EconPol Europe: Stopping Russian Energy Imports Could Cost Germany 3 Percent of Annual Economic Output

Aurel Constantin 14/03/2022 | 12:34

In the short term, a halt to Russian energy imports could cost Germany up to 3 percent of its gross domestic product. This is the result of estimates by the EconPol Europe network calculated with a simulation model. Oil and coal could be replaced by imports from other countries, but it is harder to find replacements for gas, the authors write. “Germany should take quick and decisive action to reduce its dependence on Russian gas. Without appropriate measures today, we run the risk of being vulnerable to blackmail this winter,” says Prof. Karen Pittel, member of the EconPol network and Director of the ifo Center for Energy, Climate, and Resources.

“The cost of stopping energy imports would be significant, considering that the coronavirus pandemic cost about 4.5 percent of economic output,” says Andreas Peichl, EconPol network member and Director of the ifo Center for Macroeconomics and Surveys.

Major economic slumps and upheaval cannot be ruled out either, as the strength of the potential shock injects a high degree of uncertainty into the simulation. Peichl added that large parts of industry have not yet recovered from the effects of the pandemic, and that must also be taken into account. Moreover, it is not clear from the simulated decline in overall gross domestic product that some branches of industry, as well as upstream and downstream sectors, may be much more severely affected.

Replacing Russian gas imports is complicated, the study states. Gas could be imported from countries other than Russia, coal and nuclear energy could be used instead of gas in power generation, and gas reserves could be replenished over the summer.
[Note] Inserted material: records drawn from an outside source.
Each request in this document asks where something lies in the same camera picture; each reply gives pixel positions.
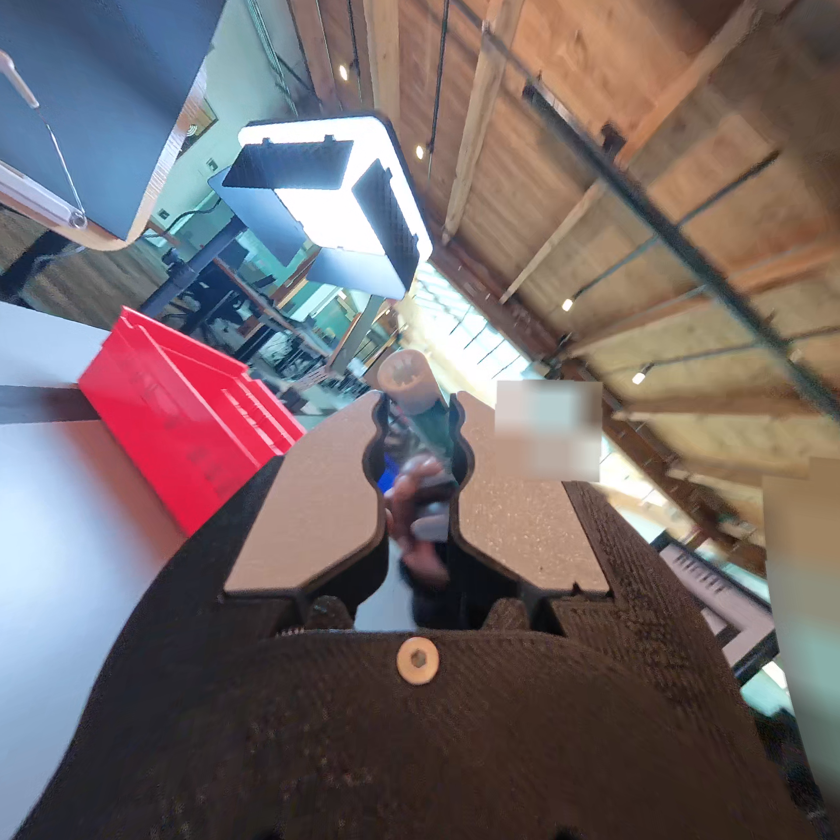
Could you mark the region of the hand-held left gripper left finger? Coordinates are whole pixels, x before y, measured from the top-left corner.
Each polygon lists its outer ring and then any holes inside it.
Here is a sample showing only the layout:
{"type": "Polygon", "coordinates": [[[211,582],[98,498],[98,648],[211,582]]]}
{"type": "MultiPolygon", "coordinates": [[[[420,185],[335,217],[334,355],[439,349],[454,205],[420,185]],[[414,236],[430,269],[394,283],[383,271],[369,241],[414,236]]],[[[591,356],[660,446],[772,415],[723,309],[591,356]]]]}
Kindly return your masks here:
{"type": "Polygon", "coordinates": [[[356,611],[388,569],[384,468],[389,413],[369,391],[305,433],[287,452],[224,585],[226,595],[320,596],[356,611]]]}

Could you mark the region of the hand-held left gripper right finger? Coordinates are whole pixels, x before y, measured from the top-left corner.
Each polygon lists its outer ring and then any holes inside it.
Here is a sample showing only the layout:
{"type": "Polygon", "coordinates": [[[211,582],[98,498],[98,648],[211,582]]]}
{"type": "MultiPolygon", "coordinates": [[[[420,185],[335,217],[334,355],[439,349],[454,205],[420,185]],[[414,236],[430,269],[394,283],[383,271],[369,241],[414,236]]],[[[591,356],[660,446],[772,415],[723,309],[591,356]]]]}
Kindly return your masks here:
{"type": "Polygon", "coordinates": [[[586,477],[594,440],[552,430],[522,391],[503,391],[500,412],[469,392],[450,399],[458,483],[450,539],[464,554],[535,599],[602,599],[610,584],[563,478],[586,477]]]}

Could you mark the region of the green dry erase marker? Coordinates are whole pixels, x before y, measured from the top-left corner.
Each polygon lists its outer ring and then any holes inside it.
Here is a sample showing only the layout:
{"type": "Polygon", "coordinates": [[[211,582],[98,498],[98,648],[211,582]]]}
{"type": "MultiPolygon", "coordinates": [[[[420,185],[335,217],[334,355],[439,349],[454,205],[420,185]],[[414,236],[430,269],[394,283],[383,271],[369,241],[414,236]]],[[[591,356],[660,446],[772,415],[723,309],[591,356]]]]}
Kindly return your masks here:
{"type": "Polygon", "coordinates": [[[392,353],[379,367],[376,383],[419,442],[442,460],[450,461],[454,444],[449,399],[426,355],[419,350],[392,353]]]}

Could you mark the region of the person's right hand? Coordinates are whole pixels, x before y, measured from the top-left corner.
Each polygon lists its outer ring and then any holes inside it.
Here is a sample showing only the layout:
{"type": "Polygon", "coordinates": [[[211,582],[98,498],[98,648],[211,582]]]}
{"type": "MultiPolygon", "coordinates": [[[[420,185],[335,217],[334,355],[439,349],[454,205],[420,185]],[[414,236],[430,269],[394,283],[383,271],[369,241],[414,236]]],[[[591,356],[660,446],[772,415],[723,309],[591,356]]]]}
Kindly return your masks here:
{"type": "Polygon", "coordinates": [[[385,493],[385,518],[390,538],[400,550],[402,566],[411,581],[430,591],[443,590],[449,582],[445,562],[446,542],[422,542],[413,538],[413,497],[422,479],[452,476],[440,460],[430,454],[410,458],[385,493]]]}

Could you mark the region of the red plastic bin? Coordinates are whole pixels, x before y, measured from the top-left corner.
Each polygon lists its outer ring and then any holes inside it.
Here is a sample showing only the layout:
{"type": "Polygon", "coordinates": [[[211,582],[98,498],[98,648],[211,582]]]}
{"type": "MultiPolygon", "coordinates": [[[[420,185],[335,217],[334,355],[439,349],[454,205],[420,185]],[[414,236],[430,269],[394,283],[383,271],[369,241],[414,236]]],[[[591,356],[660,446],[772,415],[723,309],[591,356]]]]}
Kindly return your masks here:
{"type": "Polygon", "coordinates": [[[187,537],[306,433],[246,364],[130,308],[78,387],[187,537]]]}

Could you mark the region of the black light stand pole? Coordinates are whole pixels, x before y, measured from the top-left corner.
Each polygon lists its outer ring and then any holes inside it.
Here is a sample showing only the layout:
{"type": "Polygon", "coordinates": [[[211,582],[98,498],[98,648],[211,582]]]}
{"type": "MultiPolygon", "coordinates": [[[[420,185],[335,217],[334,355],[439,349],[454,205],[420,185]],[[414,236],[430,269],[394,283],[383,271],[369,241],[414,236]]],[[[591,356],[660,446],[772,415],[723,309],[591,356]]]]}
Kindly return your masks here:
{"type": "Polygon", "coordinates": [[[234,215],[194,257],[169,271],[167,280],[140,305],[139,312],[149,318],[158,317],[166,306],[193,284],[205,267],[246,230],[246,227],[245,223],[234,215]]]}

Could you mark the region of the studio light panel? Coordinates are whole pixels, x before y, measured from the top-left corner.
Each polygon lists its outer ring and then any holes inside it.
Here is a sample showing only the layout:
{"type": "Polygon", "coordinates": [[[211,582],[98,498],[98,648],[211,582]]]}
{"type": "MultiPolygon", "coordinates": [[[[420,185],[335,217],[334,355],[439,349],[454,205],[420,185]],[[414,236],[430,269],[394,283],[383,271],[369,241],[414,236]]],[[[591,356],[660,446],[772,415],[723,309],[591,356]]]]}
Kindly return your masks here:
{"type": "Polygon", "coordinates": [[[310,244],[310,282],[404,299],[433,243],[388,118],[252,122],[238,142],[208,185],[276,262],[310,244]]]}

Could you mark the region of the black board with wooden edge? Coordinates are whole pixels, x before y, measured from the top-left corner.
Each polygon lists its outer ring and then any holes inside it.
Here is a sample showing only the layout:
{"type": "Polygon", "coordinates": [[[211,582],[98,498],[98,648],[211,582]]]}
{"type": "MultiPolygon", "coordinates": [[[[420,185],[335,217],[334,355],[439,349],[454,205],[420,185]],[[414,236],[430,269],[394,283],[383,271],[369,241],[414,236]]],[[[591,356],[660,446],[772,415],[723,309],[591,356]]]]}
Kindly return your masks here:
{"type": "Polygon", "coordinates": [[[203,99],[224,1],[2,1],[1,162],[87,217],[107,252],[144,231],[203,99]]]}

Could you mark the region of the wall poster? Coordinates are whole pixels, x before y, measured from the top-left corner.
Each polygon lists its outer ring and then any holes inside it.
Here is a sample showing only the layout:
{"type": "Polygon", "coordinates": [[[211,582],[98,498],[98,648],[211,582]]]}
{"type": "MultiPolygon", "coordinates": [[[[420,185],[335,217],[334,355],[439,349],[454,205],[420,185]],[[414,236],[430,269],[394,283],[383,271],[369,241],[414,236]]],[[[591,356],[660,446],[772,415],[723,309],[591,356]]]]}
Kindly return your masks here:
{"type": "Polygon", "coordinates": [[[194,144],[204,136],[217,123],[217,115],[210,105],[209,101],[204,97],[198,110],[194,114],[194,119],[189,124],[182,147],[178,152],[177,157],[180,158],[187,152],[194,144]]]}
However, these measures would only partially offset the deficit in gas consumption over the next 12 months.

First and foremost, policies should aim to increase incentives for substituting and conserving fossil fuels as quickly as possible, even if an embargo is not imminent.
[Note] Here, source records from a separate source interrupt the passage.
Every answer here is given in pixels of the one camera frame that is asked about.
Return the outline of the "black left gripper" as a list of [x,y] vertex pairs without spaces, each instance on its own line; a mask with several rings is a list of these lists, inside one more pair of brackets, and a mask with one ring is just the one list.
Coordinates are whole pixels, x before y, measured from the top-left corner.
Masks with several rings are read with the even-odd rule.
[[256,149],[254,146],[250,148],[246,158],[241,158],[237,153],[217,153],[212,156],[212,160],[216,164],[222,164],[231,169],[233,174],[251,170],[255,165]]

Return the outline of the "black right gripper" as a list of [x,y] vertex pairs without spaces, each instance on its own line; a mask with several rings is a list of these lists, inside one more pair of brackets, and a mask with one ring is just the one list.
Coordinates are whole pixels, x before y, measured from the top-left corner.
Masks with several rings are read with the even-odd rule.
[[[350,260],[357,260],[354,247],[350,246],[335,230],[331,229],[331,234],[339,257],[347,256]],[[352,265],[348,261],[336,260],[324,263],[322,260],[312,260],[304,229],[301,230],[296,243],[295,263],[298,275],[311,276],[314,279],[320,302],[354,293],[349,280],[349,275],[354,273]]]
“Taking action now means we don’t have to make even tougher adjustments this year or next when push comes to shove. Since such a move would drive prices up even further, targeted support measures would have to be taken for industries and social groups that have been especially hard-hit,” Pittel says.

Authors of this paper are Rüdiger Bachmann (University of Notre Dame), David Baqaee (University of California), Christian Bayer (University of Bonn), Moritz Kuhn (University of Bonn and ECONtribute), Andreas Löschel (Ruhr University Bochum), Benjamin Mol (London School of Economics), Andreas Peichl and Karen Pittel (ifo Institute for Economic Research, University of Munich), and Moritz Schularick (Sciences Po Paris, University of Bonn, and ECONtribute).